De aanvrager van subsidie dient een door burgemeester en wethouders aangewezen personen de gelegenheid te bieden de archeologische (nood)opgraving of het monument en/of de wijze waarop de gesubsidieerde activiteiten worden of zijn uitgevoerd te inspecteren.

Artikel 1.11

  • 1. Het monument dient in redelijke staat van onderhoud te worden gehouden en voldoende verzekerd te zijn en verzekerd te worden gehouden tegen brand-, storm- en bliksemschade.

  • 2. Het voorgaande is niet van toepassing op archeologische (nood)opgravingen.

Artikel 1.12

  • 1. Een aanvraag om subsidie gaat vergezeld van de bij of krachtens deze verordening voorgeschreven bescheiden.

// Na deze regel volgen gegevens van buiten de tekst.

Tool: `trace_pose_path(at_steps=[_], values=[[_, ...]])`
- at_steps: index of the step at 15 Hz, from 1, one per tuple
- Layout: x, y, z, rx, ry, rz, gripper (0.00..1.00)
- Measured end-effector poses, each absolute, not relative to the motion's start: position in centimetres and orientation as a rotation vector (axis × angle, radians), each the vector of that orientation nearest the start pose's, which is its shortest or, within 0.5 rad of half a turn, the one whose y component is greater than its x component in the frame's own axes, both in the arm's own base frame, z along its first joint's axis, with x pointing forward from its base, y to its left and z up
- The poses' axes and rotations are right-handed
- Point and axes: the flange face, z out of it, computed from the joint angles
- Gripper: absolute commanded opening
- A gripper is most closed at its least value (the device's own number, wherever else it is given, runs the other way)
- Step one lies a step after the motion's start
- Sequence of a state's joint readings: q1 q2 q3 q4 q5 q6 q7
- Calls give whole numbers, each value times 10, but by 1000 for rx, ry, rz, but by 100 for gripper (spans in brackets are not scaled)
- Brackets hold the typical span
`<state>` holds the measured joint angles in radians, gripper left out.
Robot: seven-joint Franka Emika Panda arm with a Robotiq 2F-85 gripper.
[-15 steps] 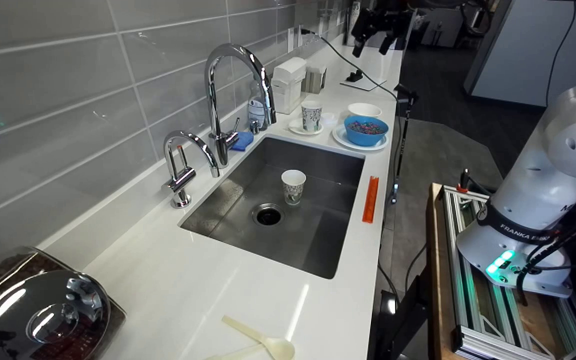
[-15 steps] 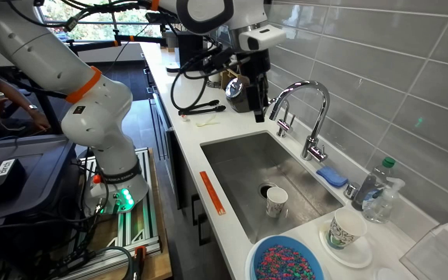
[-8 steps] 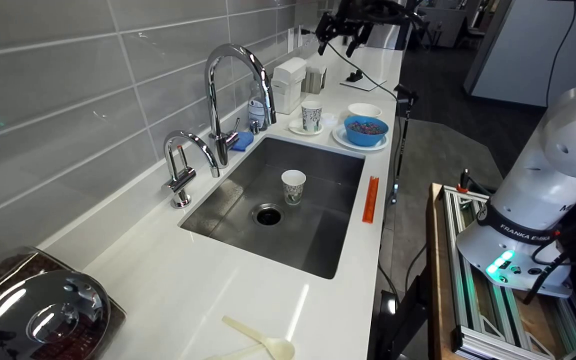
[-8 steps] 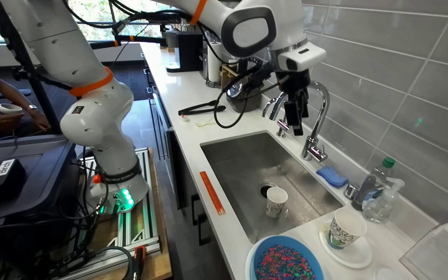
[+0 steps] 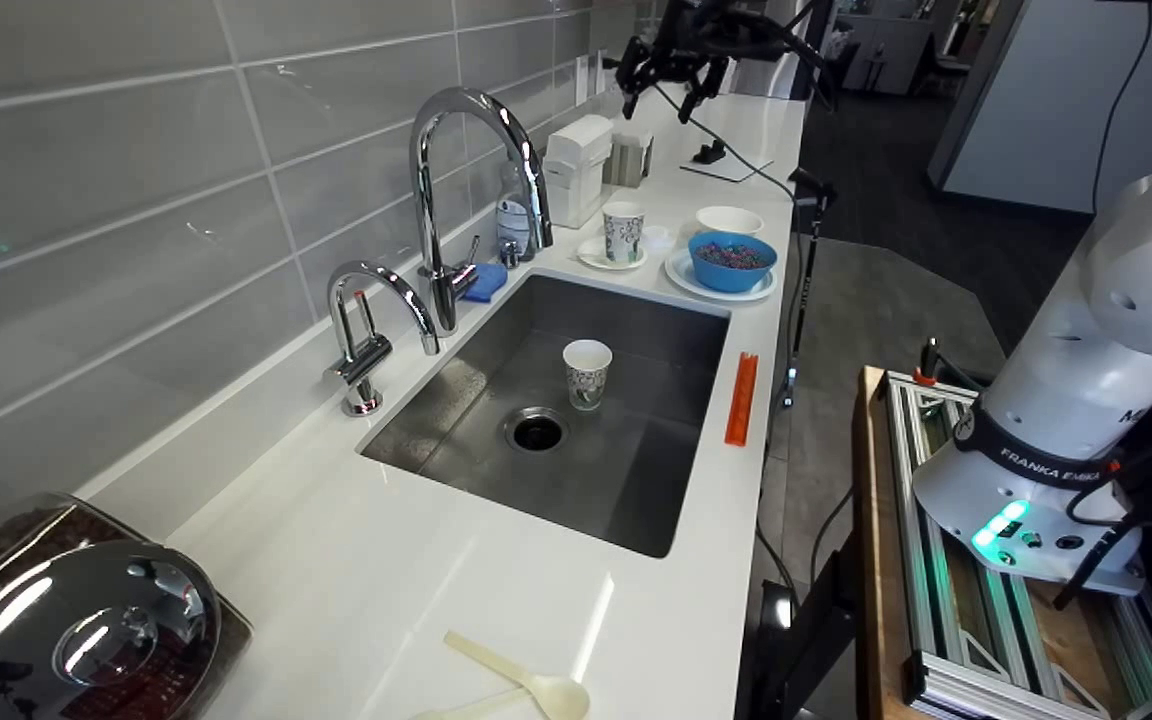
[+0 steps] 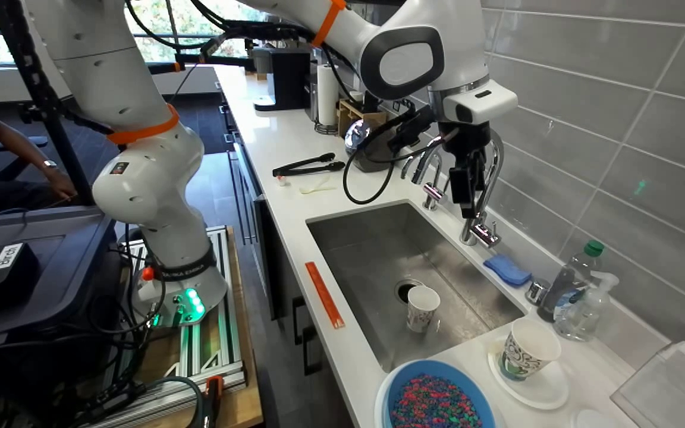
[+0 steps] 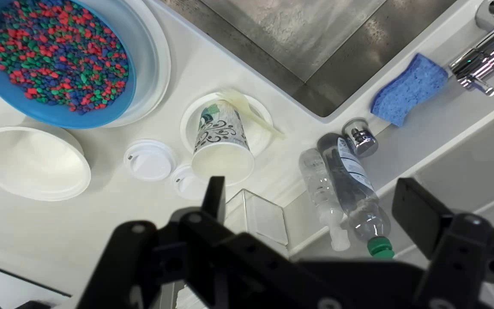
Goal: Move the coffee cup on the right to the left side of the counter.
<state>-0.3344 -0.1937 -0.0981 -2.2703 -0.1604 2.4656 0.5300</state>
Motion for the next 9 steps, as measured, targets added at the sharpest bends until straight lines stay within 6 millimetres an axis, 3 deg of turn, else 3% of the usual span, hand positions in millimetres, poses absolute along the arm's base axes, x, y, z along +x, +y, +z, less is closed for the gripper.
trace_pose_path(at_steps=[4, 9], values=[[470, -226, 477, -2858, 1372, -626, 100], [483, -278, 444, -2831, 1518, -622, 100]])
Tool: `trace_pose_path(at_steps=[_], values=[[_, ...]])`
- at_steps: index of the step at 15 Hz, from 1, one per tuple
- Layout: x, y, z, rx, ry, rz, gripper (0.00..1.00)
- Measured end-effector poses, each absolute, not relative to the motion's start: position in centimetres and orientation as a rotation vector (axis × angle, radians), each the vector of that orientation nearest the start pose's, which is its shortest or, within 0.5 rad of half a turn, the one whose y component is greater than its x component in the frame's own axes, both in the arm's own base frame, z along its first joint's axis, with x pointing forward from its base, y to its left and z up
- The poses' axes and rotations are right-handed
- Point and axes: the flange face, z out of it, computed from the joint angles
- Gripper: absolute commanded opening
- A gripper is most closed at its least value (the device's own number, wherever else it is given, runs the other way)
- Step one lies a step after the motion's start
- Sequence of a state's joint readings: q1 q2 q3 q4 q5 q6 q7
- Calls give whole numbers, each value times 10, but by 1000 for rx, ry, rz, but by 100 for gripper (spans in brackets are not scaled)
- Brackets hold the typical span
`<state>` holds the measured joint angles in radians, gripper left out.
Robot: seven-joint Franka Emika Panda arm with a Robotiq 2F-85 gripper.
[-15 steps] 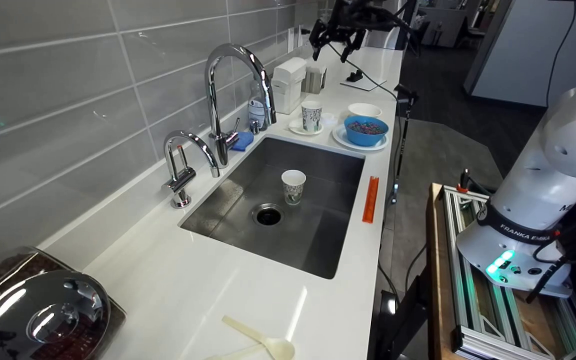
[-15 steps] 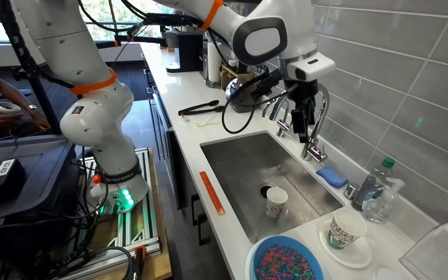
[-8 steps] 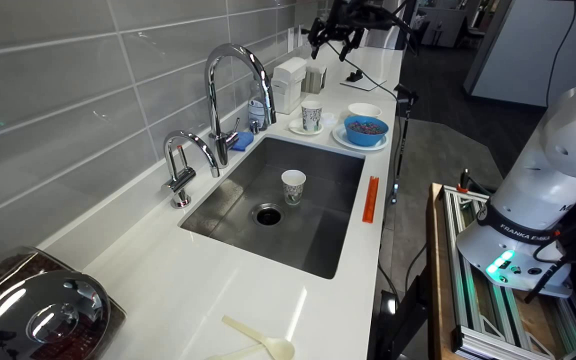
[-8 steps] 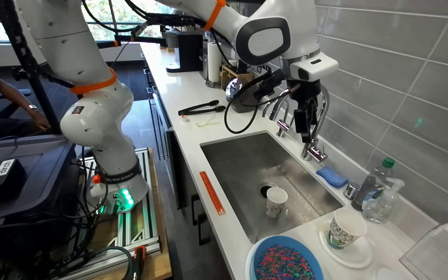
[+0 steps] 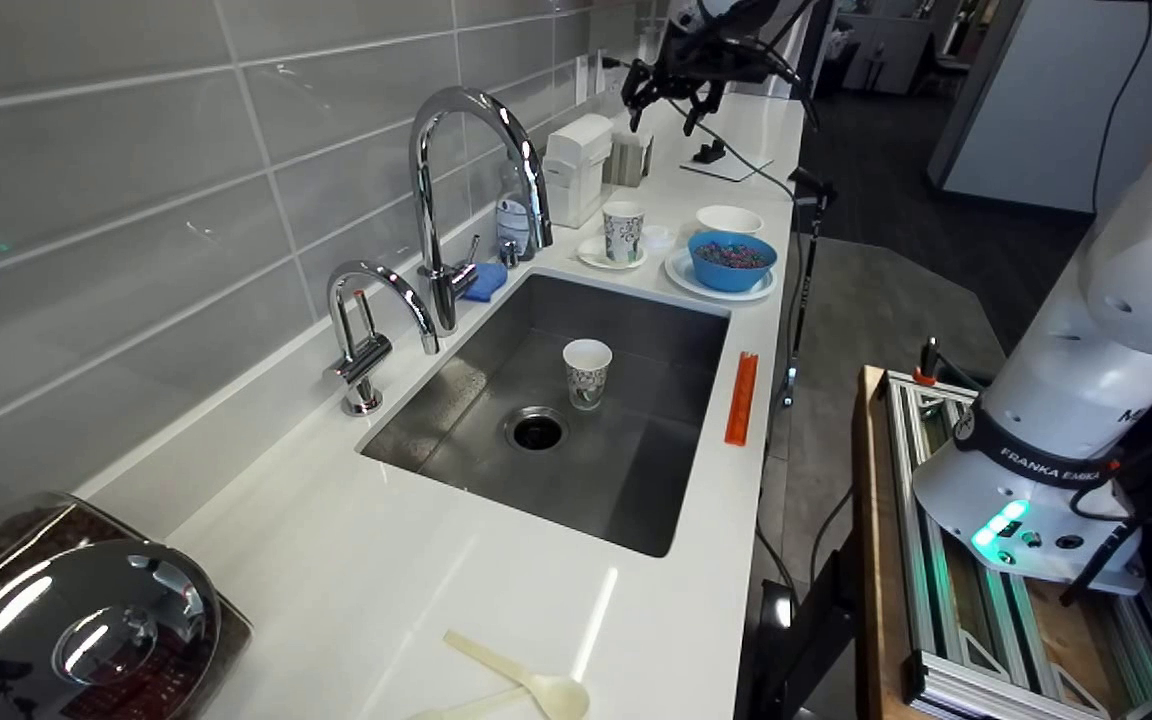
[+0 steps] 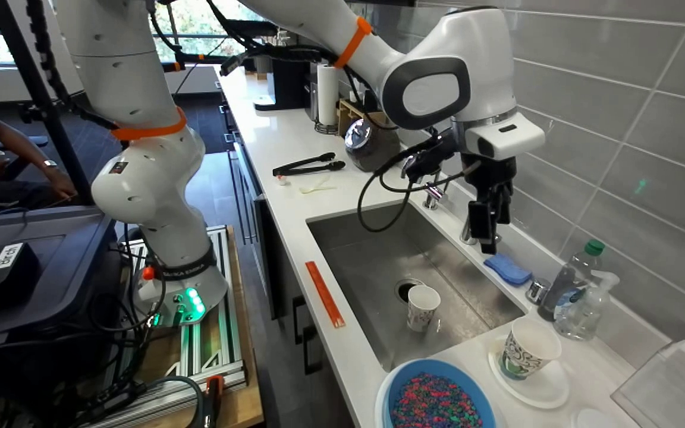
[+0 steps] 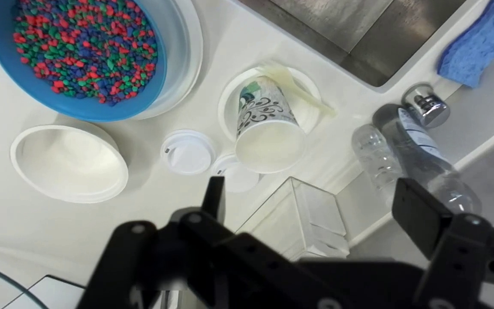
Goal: Move the coffee cup on the right to the left side of the counter.
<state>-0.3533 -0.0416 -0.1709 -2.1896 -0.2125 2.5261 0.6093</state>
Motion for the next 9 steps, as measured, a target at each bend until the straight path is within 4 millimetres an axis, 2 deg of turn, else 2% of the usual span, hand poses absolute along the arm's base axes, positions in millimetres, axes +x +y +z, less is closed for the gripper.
trace_pose_path(at_steps=[3, 9], values=[[497, -303, 416, -2868, 1498, -598, 100], [523, -330, 368, -2909, 1363, -527, 100]])
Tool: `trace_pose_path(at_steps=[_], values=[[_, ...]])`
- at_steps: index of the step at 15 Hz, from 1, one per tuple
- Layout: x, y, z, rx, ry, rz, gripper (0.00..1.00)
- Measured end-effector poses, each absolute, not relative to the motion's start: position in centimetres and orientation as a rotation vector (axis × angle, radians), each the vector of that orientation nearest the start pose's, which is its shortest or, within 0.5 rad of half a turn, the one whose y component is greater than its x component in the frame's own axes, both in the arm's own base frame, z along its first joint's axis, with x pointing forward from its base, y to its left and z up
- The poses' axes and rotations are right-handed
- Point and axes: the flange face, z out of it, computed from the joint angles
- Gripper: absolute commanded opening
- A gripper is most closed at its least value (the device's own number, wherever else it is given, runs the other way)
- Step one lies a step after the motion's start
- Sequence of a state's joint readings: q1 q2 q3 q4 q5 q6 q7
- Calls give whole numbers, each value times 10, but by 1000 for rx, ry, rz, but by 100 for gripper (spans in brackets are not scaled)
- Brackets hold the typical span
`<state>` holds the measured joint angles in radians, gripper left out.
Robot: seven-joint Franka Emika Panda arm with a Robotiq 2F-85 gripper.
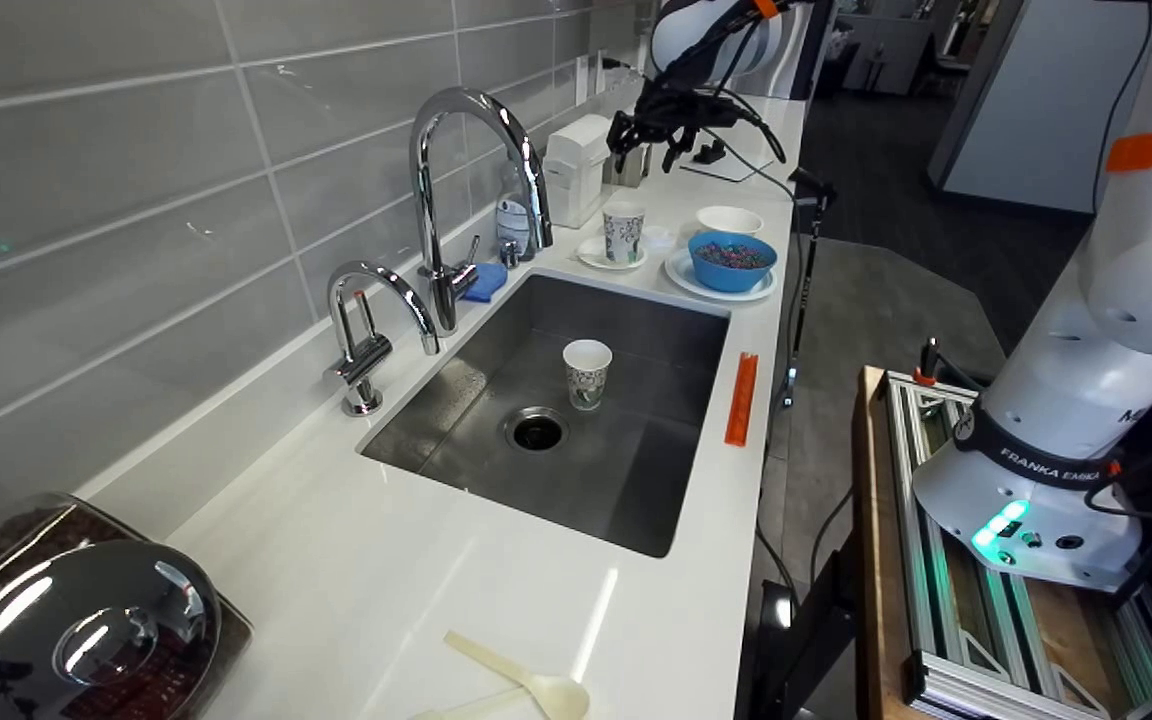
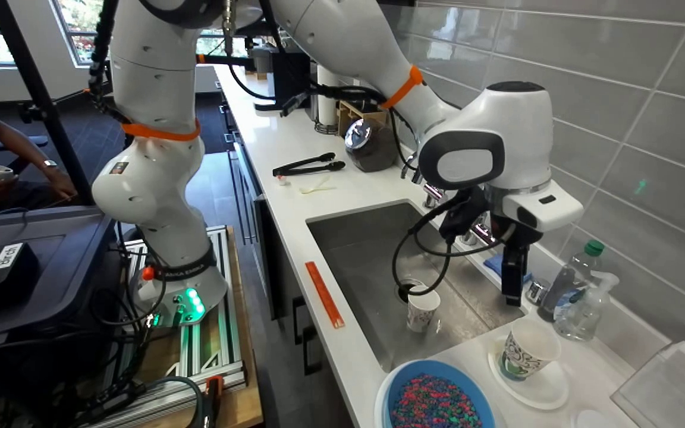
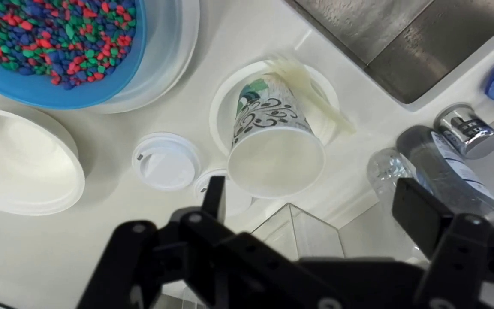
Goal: Move the coffee cup on the right to the left side of the counter.
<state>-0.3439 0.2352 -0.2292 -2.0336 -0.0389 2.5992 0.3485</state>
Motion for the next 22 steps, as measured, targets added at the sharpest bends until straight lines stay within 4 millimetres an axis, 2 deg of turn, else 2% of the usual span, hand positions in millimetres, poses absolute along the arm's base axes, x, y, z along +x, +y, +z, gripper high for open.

  • 2. Burgemeester en wethouders beslissen op een aanvraag om subsidie binnen twaalf weken. Zij kunnen hun beslissing met ten hoogste acht weken verdagen.

  • 3. Alvorens een beslissing op een aanvraag te nemen kunnen burgemeester en wethouders een ter zake onafhankelijke deskundige of deskundige instantie om advies vragen.

Artikel 1.13

  • 1. Het subsidie wordt vastgesteld overeenkomstig de subsidieverlening als de wijze waarop de werkzaamheden zijn uitgevoerd heeft plaatsgevonden overeenkomstig de bij of krachtens deze verordening gestelde voorschriften.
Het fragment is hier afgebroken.